Benzine/Saidi : Le Coran pour les Nuls

 Benzine/Saidi : Le Coran pour les Nuls


MAGAZINE DECEMBRE 2017


Nombreux sont ceux qui citent le Coran, à bon ou mauvais escient. Bien moins nombreux sont ceux à l’avoir lu entièrement. Et encore moins à en saisir le sens et la portée. L’islamologue Rachid Benzine et le dramaturge Ismaël Saidi apportent leur drôle d’éclairage. 


Finalement, il y a quoi dans le Coran ? Périlleux exercice que de répondre à cette question faussement ­exhaustive. Car le ton est donné dès le titre : il s’agit pour les deux auteurs, Rachid Benzine et Ismaël Saidi, de répondre – sous couvert d’une discussion légère et empreinte d’humour – aux questions, non pas toutes, mais les plus récurrentes que soulève le livre sacré.


Et, dans le jeu du savant et du candide, le duo fonctionne à merveille. Le premier, Rachid Benzine, islamologue, politologue et enseignant, chercheur associé au Fonds Ricœur (Paris XIVe), enseignant à la faculté ­protestante de théologie de Paris et à L’IEP d’Aix-en-Provence (Bouches-du-Rhône), est souvent présenté comme un “archéologue de l’Islam”. Il est surtout l’auteur de nombreux ouvrages références sur le sujet. Quant à Ismaël Saidi, il est réalisateur, scénariste, auteur et dramaturge belge, et s’est notamment fait connaître pour sa pièce de théâtre à succès Djihad, fable tragicomique qui raconte la radicalisation de jeunes hommes dangereux car désorientés.
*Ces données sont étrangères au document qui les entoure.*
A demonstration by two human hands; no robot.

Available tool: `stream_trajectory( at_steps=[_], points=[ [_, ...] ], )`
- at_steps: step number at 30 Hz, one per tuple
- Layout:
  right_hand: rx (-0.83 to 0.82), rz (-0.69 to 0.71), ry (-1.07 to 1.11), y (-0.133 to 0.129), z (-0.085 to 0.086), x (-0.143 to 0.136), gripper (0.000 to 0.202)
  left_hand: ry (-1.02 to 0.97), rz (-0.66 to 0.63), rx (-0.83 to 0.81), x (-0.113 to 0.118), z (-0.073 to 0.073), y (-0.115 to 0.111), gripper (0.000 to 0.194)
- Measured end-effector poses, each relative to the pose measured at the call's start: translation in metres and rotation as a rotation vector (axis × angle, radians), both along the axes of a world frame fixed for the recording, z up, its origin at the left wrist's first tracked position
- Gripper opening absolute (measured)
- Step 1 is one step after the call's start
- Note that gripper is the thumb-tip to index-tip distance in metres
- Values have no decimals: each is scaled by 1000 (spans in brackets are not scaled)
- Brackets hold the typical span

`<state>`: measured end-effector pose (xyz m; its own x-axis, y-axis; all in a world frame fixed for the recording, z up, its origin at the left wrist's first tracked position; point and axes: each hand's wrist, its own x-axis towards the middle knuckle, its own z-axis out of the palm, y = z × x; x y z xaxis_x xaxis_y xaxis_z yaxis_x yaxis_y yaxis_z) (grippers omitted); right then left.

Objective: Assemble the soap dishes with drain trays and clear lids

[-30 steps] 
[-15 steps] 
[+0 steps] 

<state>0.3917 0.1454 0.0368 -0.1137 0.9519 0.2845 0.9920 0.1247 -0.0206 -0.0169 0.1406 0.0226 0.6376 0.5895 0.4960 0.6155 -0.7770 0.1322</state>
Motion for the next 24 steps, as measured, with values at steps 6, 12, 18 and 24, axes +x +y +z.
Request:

Dans cet ouvrage, au fil d’une discussion faussement débridée, le chercheur et le dramaturge abordent une à une ces questions qui dérangent, qui intriguent ou qui ravivent les animosités de tous bords. Une approche à la fois historique, anthropologique et sociologique, ­didactique aussi, tout en basculant parfois vers ­l’humour. Un choix judicieux pour disserter à bras-le-corps sur neuf thèmes parmi lesquels : le Prophète, les femmes, le voile, le djihad, la violence ou encore le rapport aux autres religions ou à l’athéisme.


 


Les textes deviennent ce que l’époque en fait


“Les grands textes sacrés sont des voyageurs. Ils traversent les siècles, les millénaires. Ils deviennent alors ce que les hommes de chaque époque en font”, explique Rachid Benzine à Ismaël Saidi dans l’un des chapitres du livre. “Nous souffrons d’un déficit d’histoire et d’un excès de mémoire, explique plus loin le chercheur au jeune dramaturge. Tout le défi de nos jours consiste à réussir à mettre entre ­parenthèses des catégories héritées de la jurisprudence islamique tardive des VIIIe et IXe siècles.” Ou de l’importance de remettre les mots en contexte. De questionner les écrits et de se documenter pour ne pas verser dans l’interprétation, ou, pire, la dérive du sens initial. Un petit essai à grande portée, à mettre entre toutes les mains.